Psychiatric medications do not act on the brain in isolation. SSRIs change gastrointestinal motility, can affect bleeding risk and can alter sleep architecture. SNRIs raise heart rate and can worsen orthostatic intolerance. Stimulant medications used for ADHD can interact with POTS, autonomic load and appetite. Mood stabilisers can change thyroid and renal function. Antihistamines used for anxiety can sedate, but they can also stabilise mast cells — sometimes usefully, sometimes more than the picture needs.
For patients in the biio. pathways, these are not edge cases. They are everyday clinical considerations. A medication chosen well can address the mental-health picture without destabilising the rest.

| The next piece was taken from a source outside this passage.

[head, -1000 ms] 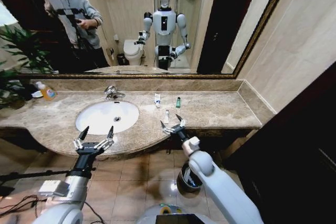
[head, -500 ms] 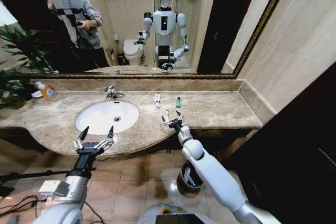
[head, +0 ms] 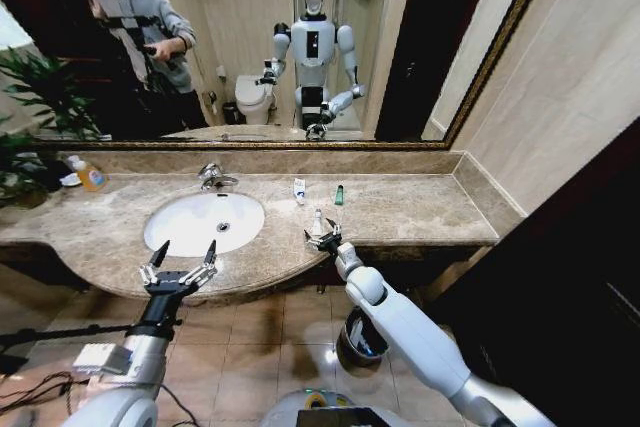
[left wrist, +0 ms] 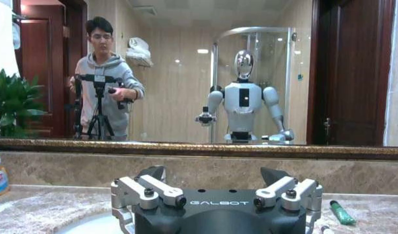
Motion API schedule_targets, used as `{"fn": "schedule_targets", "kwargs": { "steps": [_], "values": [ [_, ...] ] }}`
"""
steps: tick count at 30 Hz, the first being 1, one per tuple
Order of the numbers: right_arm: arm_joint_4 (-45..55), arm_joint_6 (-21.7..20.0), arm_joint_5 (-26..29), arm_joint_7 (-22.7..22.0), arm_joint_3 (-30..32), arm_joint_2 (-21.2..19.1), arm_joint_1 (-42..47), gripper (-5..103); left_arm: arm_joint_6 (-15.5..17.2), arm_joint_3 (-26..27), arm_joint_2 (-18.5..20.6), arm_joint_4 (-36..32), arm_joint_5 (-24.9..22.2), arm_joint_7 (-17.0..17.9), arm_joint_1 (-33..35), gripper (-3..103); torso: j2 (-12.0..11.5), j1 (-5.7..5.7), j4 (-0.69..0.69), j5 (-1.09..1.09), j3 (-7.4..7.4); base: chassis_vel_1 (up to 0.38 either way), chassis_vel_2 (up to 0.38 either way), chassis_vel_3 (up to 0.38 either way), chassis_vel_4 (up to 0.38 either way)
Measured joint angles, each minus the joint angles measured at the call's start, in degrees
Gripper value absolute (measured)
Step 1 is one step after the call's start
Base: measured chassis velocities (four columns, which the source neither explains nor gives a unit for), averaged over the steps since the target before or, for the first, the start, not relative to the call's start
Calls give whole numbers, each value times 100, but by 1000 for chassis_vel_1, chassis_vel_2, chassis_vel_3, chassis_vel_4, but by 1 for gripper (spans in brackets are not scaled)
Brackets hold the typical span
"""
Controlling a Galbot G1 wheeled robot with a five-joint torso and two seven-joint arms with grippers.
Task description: Pick up the trash from the sink and place it in the trash bin.
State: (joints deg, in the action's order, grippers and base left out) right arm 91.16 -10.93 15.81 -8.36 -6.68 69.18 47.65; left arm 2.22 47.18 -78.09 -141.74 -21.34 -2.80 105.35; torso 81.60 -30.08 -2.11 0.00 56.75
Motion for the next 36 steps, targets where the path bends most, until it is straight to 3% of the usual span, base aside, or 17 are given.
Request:
{"fn": "schedule_targets", "kwargs": {
  "steps": [2, 3, 5, 6, 7, 9, 16, 18, 20, 33, 36],
  "values": [
    [0, -6, 23, 13, -7, -12, 0, 76, 0, 0, 0, 0, 0, 0, 0, 100, 0, 0, 0, 0, 0, 0, 0, 0, 0],
    [11, -6, 62, 73, -9, -47, 6, 65, 0, 0, 0, 0, 0, 0, 0, 100, 0, 0, -1, 0, 0, 0, 0, 0, 0],
    [24, -5, 75, 94, -6, -64, 15, 65, 0, 0, 0, 0, 0, 0, 0, 100, 0, 0, 0, 0, 0, 0, 0, 0, 0],
    [45, -5, 98, 117, 1, -93, 30, 60, 0, 0, 0, 0, 0, 0, 0, 100, 0, 0, -1, 0, 0, 0, 0, 0, 0],
    [87, 0, 132, 142, 21, -148, 63, 49, 0, 0, 0, 0, 0, 0, 0, 100, 0, 0, 0, 0, 0, 0, 0, 0, 0],
    [102, 4, 140, 151, 32, -169, 78, 49, 0, 0, 0, 0, 0, 0, 0, 100, 0, 0, 0, 0, 0, 0, 0, 0, 0],
    [185, 10, 151, 155, 91, -215, 170, 16, 0, 0, 0, 0, 0, 0, 0, 100, 0, 0, 0, 0, 0, 0, 0, 0, 0],
    [187, 12, 151, 154, 95, -216, 171, 16, 0, 0, 0, 0, 0, 0, 0, 100, 0, 0, 0, 0, 0, 0, 0, 0, 0],
    [191, 20, 153, 149, 106, -215, 167, 5, 0, 0, 0, 0, 0, 0, 0, 100, 0, 0, 0, 0, 0, 0, 0, 0, 0],
    [531, 121, 205, 115, 468, -277, 373, 0, 0, 1, 0, 0, 0, 0, 0, 100, 0, 0, -1, 0, 0, 0, 0, 0, 0],
    [918, 210, 41, 187, 1070, -313, 862, 0, 0, 0, 0, 0, 0, 0, 0, 100, 0, 0, -1, 1, 0, 0, 0, 0, 0]
  ]
}}
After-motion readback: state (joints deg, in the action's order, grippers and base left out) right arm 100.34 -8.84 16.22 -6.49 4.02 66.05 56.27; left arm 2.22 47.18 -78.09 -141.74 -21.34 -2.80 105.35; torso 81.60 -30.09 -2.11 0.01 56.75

A medication chosen by default, against a generic body assumption, can reduce anxiety while making POTS worse, or treat depression while collapsing appetite into mast-cell triggers.
Psychiatric medication management in this service is delivered by an integrative mental-health nurse practitioner with experience in complex physical health populations. The aim is medication that does what was intended, monitored against the whole clinical picture, and adjusted against what the body actually does.
This service is for adults in the biio. pathways with active mental-health medication needs — for anxiety, depression, ADHD, OCD, mood, sleep, or eating-disorder co-occurring picture — particularly where autonomic dysfunction, mast-cell activity, post-viral physiology, neurodivergence or other complex physical health is part of the picture and a generic prescribing approach has produced side-effects or limited benefit.
The first appointment reads the medication picture as it currently sits. What has been prescribed, what worked, what did not, side-effects, current physical health, autonomic and mast-cell context, prior diagnostic assessment.
A plan is built around the active mental-health question and the physical picture. Medication choices are matched to what fits — avoiding agents that will worsen the autonomic or mast-cell picture where alternatives exist, choosing dose and titration carefully in bodies that often need slower titration than standard protocols suggest.
The plan is built with the rest of the biio. team in view. Where dietetics, exercise physiology, autonomic management or other pathway work is active, medication choice and timing are built around those rather than against them. Where shared care with the patient's GP or specialist psychiatry is the structure, that is named.
Each medication trial has a review point. Symptoms tracked, side-effects tracked, autonomic markers tracked. Adjustments are made against what the body actually did, not against what the protocol predicted.
Over time, a working medication picture is established — what dose, what combination, what to do during flare, illness or stress. Clinical contact moves to background review as that picture stabilises.
Where a medication is no longer needed, or where the side-effect picture outweighs the benefit, careful tapering is part of the work. Withdrawal effects are named and managed rather than dismissed.
When the medication work is going well, the mental-health picture moves without the rest of the picture being destabilised. Anxiety eases without standing tolerance collapsing. ADHD medication produces measurable benefit without the appetite or autonomic picture being compromised beyond what the patient can hold. The patient stops cycling through medication trials that produced more side-effects than benefit.
Psychiatric medication is not the only answer to a mental-health question, and not every mental-health question is best answered with medication. Where psychology, therapy, lifestyle structure, or other parts of the plan are the better first move, that is named. Where medication is the right tool, it is delivered with the attention the broader physical picture demands.